>>>>

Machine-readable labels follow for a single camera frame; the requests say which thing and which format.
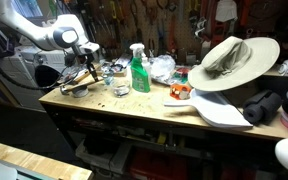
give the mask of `hat brim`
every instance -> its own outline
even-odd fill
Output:
[[[223,91],[256,79],[275,64],[280,47],[274,39],[257,37],[244,42],[252,49],[252,55],[242,68],[226,77],[212,79],[202,65],[199,65],[188,73],[190,85],[202,91]]]

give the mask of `beige hat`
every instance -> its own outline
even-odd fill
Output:
[[[202,91],[222,91],[245,84],[268,71],[280,53],[271,38],[229,37],[214,47],[202,64],[188,73],[188,82]]]

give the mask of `spray nozzle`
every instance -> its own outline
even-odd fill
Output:
[[[144,44],[142,43],[135,43],[130,46],[130,49],[133,51],[133,57],[141,58],[144,53]]]

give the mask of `spray bottle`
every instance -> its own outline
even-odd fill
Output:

<<<<

Prompt
Search the data for the string "mask". List each line that has it.

Task answer
give the mask of `hat brim`
give the mask of `beige hat`
give the mask of `spray nozzle`
give the mask of `spray bottle`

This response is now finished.